In this psalm we enter a different world of thought from what one seems to encounter in most of the other psalms, though it has affinities with a number of other Old Testament texts. It is not a psalm that has been significant in the history of piety or worship. For Psalm 82 is one of the most overtly mythological texts in Scripture, which in its form and content seems to touch base hardly at all with anything familiar to most persons in the community of faith. There is no “I” or “we” uncovering the anguish of a troubled heart or lifting exultant praise to the glory of God. The psalm is not even set in the world we know. It has its setting in the divine council or the heavenly assembly,1 a mythological motif common to the religious world of the ancient Near East, in which the gods gather together as a political or judicial assembly or on occasion as a military entourage, often, if not usually, under the direction or leadership of one of the high gods.

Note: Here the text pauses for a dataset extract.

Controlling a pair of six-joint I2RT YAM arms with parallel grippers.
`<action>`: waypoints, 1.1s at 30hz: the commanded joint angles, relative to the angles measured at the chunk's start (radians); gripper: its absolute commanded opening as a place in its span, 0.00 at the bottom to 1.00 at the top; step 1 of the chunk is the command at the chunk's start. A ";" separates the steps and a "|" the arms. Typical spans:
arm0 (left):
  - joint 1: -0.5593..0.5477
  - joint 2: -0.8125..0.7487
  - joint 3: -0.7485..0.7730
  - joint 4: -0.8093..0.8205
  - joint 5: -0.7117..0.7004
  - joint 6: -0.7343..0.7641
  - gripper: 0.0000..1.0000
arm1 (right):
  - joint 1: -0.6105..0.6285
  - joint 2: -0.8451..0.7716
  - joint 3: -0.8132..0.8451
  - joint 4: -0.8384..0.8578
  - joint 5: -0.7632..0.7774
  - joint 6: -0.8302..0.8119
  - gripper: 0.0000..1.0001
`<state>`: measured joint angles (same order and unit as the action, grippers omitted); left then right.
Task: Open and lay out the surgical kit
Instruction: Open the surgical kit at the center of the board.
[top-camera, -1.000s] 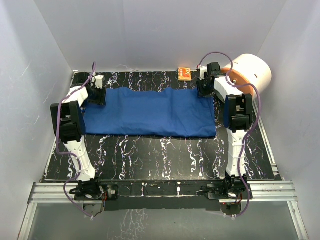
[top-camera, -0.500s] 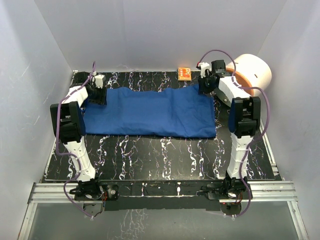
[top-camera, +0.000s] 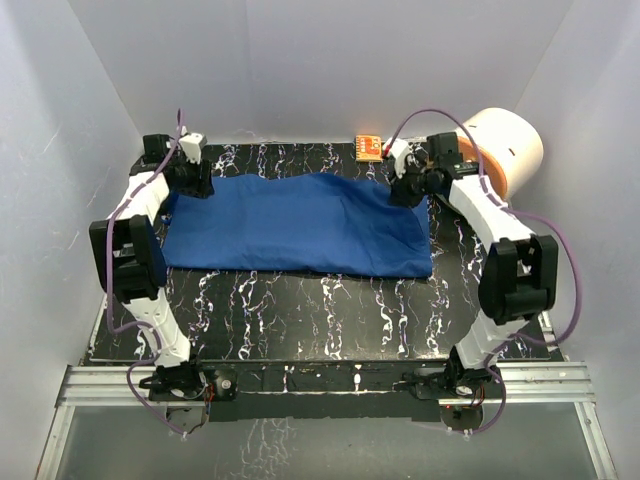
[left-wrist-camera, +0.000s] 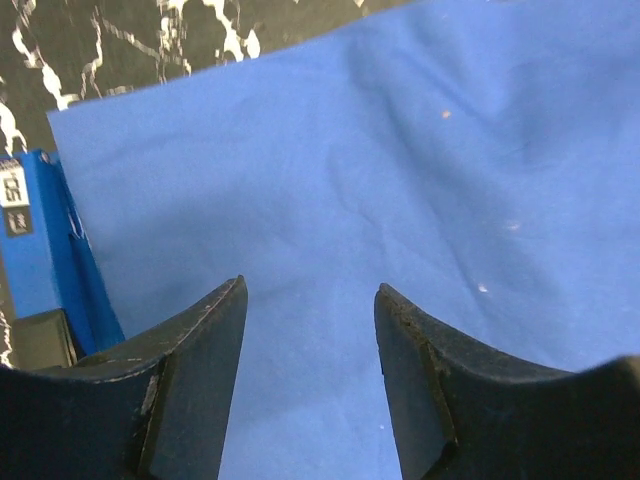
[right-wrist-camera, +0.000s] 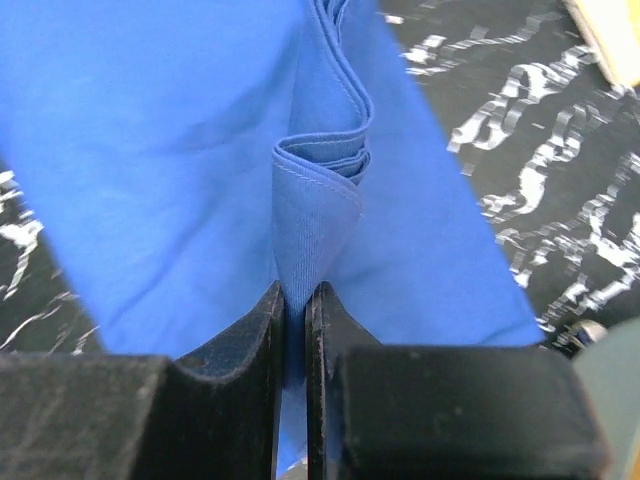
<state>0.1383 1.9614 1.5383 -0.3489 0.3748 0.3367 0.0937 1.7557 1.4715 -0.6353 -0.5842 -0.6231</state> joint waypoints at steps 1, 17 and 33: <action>0.003 -0.126 -0.026 0.066 0.132 0.009 0.54 | 0.104 -0.185 -0.140 -0.065 -0.086 -0.137 0.00; -0.181 -0.238 -0.032 -0.282 0.327 0.570 0.57 | 0.240 -0.470 -0.382 -0.296 -0.106 -0.214 0.00; -0.374 -0.253 -0.123 -0.213 0.209 0.982 0.63 | 0.219 -0.539 -0.222 -0.347 -0.217 -0.102 0.00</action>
<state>-0.2447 1.7229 1.4246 -0.6170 0.6029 1.1759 0.3222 1.2789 1.1790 -0.9169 -0.7139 -0.7513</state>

In Psalm 82 one enters that world, encountering at the very beginning the heavenly assembly with the gods seated all about. The psalm looks as if it could have come straight out of Canaanite mythology. It has very little, if any point of contact with the contemporary reader of the psalms for whom the whole notion of a heavenly assembly or a council of the gods is only a mythopoeic way of speaking, an image that seems out of place in the modern world, even in the modern theological world where the most obvious demythologization of the notion of God has eliminated at the first stage the idea of God on a heavenly throne surrounded by other divine beings.

1. On this motif see E. T. Mullen, Jr., The Assembly of the Gods: The Divine Council in Ca-
naanite and Early Hebrew Literature (Chico, Calif.: Scholars Press, 1980).